» **WORK INSTRUCTIONS**
Each line in the listing below that holds "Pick" should be counted; reply with that number only.

____________

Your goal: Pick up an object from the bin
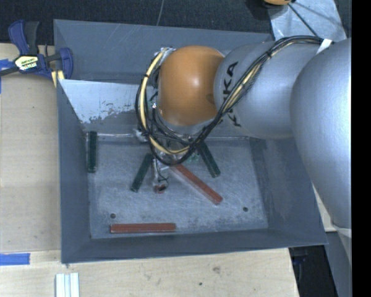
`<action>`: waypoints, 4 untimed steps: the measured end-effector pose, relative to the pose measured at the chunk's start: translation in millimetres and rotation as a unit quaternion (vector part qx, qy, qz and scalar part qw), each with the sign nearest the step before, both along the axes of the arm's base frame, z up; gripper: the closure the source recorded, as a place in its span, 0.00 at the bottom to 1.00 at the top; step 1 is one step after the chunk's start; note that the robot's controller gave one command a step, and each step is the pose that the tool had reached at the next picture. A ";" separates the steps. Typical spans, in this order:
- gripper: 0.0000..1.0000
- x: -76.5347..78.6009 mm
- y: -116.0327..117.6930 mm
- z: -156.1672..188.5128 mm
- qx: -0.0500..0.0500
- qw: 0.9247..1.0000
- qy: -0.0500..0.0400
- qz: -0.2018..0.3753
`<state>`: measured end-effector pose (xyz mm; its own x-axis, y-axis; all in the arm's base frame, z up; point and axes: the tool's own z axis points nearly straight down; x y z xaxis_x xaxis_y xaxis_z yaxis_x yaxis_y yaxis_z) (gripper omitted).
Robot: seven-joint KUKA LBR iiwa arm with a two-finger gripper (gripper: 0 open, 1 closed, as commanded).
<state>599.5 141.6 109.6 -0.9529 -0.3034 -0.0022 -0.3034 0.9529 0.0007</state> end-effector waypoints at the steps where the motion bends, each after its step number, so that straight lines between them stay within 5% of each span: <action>1: 0.00 -10.0 -2.8 -28.1 0.000 0.997 -0.001 -0.078; 2: 1.00 21.2 -5.8 -37.6 0.001 0.999 -0.002 0.043; 4: 1.00 20.0 -6.0 -34.6 0.000 0.999 0.000 0.043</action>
Offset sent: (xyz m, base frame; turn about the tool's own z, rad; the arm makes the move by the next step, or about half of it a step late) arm 0.0194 -0.0064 -0.0396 -0.0888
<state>619.5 135.6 75.0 -0.9230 -0.3849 -0.0034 -0.3849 0.9230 0.0013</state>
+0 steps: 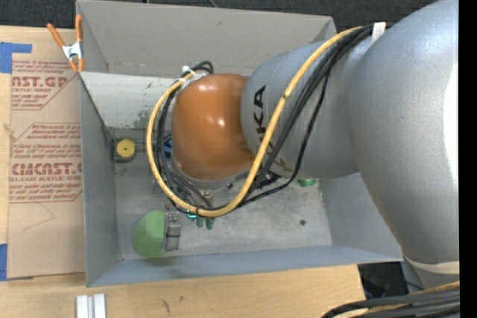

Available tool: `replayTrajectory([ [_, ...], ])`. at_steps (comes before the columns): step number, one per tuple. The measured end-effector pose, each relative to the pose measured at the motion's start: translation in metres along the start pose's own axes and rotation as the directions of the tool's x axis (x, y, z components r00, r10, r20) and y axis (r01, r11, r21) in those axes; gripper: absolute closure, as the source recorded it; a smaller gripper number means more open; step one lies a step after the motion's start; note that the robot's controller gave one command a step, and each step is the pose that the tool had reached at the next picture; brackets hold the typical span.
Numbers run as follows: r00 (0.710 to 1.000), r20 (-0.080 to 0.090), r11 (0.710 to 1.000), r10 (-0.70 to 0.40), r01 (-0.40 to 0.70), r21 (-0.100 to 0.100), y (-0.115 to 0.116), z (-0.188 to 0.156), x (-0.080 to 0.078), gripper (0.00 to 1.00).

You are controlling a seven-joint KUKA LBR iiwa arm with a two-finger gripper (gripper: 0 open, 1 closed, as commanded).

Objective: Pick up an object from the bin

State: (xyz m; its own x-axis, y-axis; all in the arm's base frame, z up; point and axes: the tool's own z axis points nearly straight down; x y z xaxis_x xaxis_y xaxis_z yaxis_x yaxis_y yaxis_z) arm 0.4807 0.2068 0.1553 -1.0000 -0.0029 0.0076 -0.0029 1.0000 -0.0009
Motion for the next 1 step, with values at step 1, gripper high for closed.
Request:
replayTrajectory([
  [1, 0.852, 0.009, 0.852, -0.524, 0.524, 0.003, -0.0016, 0.0847, -0.0083, 0.0],
])
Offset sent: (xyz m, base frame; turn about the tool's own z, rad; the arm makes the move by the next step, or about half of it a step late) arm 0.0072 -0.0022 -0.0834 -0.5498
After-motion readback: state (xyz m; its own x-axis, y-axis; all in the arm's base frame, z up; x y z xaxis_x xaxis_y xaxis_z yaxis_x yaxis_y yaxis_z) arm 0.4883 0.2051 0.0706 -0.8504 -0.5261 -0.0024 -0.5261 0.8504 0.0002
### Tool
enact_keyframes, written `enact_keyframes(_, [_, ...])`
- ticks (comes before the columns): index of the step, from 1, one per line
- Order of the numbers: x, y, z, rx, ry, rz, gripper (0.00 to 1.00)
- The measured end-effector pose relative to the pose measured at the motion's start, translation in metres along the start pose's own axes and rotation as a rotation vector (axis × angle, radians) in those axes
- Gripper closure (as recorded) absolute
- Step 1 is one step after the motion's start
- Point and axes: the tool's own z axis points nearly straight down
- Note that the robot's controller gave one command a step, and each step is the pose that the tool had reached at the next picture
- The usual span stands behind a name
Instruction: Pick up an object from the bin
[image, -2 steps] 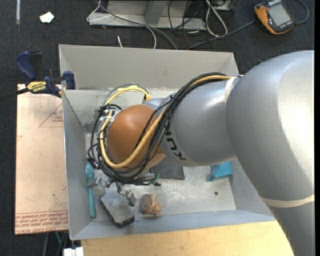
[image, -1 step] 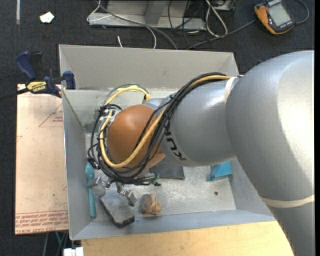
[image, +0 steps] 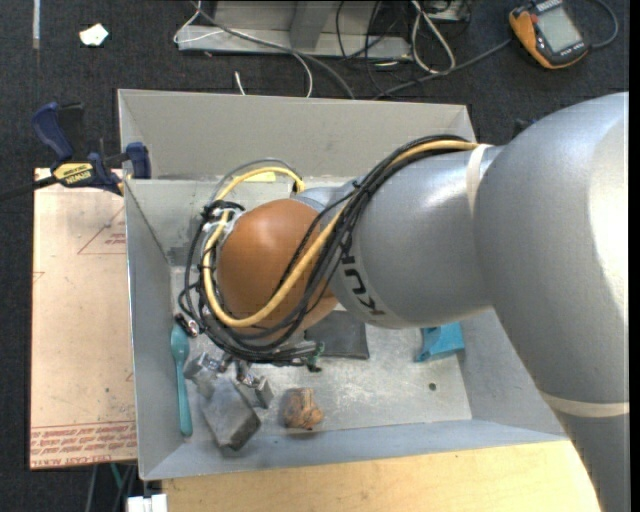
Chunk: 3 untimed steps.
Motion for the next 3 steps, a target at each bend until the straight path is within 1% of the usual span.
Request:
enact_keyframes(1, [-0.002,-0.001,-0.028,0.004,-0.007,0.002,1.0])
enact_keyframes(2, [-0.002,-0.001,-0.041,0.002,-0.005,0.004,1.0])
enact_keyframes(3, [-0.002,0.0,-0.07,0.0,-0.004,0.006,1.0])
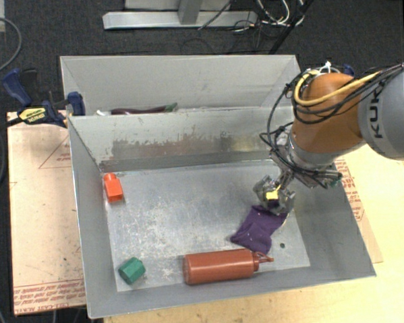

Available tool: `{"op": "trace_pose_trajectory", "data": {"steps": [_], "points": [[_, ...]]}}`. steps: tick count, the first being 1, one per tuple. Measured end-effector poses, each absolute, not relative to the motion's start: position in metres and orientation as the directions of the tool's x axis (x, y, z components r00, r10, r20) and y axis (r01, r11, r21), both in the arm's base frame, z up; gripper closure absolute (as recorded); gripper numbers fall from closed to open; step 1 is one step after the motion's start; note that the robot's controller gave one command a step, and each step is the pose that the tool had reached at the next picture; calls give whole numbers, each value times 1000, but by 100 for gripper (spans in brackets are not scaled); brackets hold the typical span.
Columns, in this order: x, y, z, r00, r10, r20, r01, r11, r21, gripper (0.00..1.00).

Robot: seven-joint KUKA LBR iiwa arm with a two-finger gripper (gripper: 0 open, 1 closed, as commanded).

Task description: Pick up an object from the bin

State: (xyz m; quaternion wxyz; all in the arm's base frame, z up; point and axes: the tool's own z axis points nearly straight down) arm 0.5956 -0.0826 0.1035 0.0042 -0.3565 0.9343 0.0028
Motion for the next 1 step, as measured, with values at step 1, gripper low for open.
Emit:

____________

» **ANSWER TO THIS PROBLEM**
4